■ **TASK**
At the line containing "Could you please trace the outline of the white metal", begin retyping, and stop after the last line of the data; add nothing.

** DATA EXTRACT follows **

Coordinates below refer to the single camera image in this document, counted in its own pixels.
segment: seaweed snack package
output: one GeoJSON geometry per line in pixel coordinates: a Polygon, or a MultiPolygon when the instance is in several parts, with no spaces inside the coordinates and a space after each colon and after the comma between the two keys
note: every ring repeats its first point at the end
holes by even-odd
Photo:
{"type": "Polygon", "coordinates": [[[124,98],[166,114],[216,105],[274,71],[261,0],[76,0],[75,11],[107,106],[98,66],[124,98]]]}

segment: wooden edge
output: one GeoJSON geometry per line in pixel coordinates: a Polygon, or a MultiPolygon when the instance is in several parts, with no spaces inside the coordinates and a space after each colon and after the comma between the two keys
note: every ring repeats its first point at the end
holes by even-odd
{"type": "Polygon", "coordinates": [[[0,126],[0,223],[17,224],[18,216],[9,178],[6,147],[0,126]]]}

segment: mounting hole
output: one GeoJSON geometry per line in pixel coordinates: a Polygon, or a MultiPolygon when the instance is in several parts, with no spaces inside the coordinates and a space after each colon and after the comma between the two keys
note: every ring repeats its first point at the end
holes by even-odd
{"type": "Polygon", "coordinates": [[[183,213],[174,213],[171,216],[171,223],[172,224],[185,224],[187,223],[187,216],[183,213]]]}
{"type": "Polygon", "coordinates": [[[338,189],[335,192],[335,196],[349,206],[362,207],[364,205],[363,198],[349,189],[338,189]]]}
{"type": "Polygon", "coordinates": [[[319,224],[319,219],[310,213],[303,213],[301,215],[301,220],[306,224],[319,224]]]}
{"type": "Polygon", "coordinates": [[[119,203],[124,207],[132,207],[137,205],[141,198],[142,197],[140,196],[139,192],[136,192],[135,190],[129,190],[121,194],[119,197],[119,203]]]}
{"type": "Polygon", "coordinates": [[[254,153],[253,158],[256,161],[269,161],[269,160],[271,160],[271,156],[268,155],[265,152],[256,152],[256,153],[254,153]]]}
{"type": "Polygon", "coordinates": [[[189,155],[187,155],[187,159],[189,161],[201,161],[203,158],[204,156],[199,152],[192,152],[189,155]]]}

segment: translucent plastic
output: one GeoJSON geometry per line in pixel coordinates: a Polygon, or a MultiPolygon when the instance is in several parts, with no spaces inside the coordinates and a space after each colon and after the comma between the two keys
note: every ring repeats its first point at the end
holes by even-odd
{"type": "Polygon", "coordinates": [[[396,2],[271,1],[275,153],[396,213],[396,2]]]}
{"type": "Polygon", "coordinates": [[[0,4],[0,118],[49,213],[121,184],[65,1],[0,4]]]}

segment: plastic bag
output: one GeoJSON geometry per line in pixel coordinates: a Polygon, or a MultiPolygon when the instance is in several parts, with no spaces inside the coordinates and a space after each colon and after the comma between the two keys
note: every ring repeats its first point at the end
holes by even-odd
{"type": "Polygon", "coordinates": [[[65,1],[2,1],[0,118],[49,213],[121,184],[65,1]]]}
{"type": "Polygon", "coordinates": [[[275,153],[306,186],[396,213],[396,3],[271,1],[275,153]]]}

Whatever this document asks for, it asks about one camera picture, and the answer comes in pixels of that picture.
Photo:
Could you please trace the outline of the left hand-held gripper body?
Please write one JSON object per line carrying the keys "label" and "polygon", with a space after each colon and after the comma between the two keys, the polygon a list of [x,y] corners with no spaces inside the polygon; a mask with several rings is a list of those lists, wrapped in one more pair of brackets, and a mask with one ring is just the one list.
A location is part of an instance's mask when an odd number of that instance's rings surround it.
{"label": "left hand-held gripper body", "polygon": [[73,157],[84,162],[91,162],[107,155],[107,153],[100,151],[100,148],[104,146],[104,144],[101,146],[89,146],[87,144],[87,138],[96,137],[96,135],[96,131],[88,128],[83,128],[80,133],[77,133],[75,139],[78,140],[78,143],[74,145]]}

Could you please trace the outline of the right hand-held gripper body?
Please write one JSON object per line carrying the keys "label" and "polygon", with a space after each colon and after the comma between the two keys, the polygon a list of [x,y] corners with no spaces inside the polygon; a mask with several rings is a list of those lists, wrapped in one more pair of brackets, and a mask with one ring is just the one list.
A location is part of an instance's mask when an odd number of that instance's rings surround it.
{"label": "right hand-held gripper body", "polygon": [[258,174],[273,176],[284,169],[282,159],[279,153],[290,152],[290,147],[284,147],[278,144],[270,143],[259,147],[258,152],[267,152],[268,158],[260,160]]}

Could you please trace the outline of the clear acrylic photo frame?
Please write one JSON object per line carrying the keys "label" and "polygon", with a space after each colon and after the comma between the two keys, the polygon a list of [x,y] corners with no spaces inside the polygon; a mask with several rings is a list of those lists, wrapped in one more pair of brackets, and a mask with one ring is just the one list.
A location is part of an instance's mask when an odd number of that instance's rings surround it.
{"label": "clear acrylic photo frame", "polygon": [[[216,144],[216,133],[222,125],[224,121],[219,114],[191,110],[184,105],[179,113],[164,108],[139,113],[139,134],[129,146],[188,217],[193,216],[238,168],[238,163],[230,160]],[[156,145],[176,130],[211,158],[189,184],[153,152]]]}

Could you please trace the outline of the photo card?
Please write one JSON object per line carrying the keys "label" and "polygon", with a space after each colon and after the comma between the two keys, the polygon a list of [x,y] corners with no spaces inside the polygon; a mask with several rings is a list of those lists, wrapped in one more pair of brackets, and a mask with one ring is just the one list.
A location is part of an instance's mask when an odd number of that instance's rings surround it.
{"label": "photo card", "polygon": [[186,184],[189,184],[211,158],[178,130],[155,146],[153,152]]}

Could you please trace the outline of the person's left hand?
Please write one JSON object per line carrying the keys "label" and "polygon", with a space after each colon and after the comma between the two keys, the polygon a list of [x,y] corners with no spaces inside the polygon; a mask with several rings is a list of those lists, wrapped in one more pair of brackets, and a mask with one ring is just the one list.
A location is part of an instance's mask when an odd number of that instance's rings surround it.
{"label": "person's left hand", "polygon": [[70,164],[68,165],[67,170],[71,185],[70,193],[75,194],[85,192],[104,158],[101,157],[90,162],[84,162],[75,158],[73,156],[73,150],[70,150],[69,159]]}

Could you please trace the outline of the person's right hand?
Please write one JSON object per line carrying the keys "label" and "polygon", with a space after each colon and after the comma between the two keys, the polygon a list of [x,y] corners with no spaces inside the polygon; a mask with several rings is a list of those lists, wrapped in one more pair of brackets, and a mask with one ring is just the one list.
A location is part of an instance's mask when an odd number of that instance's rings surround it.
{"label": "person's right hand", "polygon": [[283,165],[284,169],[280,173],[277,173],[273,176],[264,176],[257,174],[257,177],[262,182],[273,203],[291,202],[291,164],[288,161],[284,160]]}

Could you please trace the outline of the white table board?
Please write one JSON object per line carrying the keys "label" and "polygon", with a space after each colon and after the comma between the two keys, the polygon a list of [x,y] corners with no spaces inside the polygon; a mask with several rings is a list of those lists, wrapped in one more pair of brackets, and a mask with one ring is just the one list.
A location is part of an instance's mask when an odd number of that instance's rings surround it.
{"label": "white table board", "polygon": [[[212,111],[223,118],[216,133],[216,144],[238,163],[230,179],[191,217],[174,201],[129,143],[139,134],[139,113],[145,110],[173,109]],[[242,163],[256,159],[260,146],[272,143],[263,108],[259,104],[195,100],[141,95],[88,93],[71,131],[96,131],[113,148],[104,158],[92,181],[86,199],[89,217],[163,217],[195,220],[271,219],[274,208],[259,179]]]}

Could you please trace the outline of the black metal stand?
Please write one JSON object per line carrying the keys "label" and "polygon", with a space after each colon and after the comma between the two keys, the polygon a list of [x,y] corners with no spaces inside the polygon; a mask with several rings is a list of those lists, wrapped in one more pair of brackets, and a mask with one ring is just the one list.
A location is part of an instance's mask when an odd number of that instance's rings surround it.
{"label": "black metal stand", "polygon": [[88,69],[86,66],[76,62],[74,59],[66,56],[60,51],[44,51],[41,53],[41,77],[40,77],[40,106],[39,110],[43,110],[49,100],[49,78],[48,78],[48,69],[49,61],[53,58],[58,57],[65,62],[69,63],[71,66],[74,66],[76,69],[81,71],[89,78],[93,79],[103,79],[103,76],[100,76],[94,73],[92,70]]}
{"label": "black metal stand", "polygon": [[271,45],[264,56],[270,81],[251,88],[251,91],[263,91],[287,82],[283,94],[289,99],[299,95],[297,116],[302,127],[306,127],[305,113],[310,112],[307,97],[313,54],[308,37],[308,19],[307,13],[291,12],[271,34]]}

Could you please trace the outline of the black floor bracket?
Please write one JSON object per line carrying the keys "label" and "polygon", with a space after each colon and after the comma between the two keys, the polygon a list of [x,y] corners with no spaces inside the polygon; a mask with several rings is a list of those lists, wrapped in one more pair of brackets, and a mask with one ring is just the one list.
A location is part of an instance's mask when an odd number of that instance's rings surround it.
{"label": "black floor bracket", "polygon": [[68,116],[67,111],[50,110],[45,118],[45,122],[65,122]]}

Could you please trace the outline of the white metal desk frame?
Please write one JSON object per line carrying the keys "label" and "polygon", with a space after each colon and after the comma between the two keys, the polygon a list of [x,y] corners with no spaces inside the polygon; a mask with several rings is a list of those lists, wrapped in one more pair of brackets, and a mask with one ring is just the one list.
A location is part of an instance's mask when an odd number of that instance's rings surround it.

** End of DATA EXTRACT **

■ **COMPLETED EXERCISE**
Could you please trace the outline of the white metal desk frame?
Please write one JSON object per line carrying the keys "label" and "polygon", with a space after each colon and after the comma between the two keys, the polygon a list of [x,y] corners with no spaces inside the polygon; a mask with several rings is a list of those lists, wrapped in one more pair of brackets, and a mask with one ring is just the one list.
A location is part of an instance's mask when an odd number of that instance's rings surround it.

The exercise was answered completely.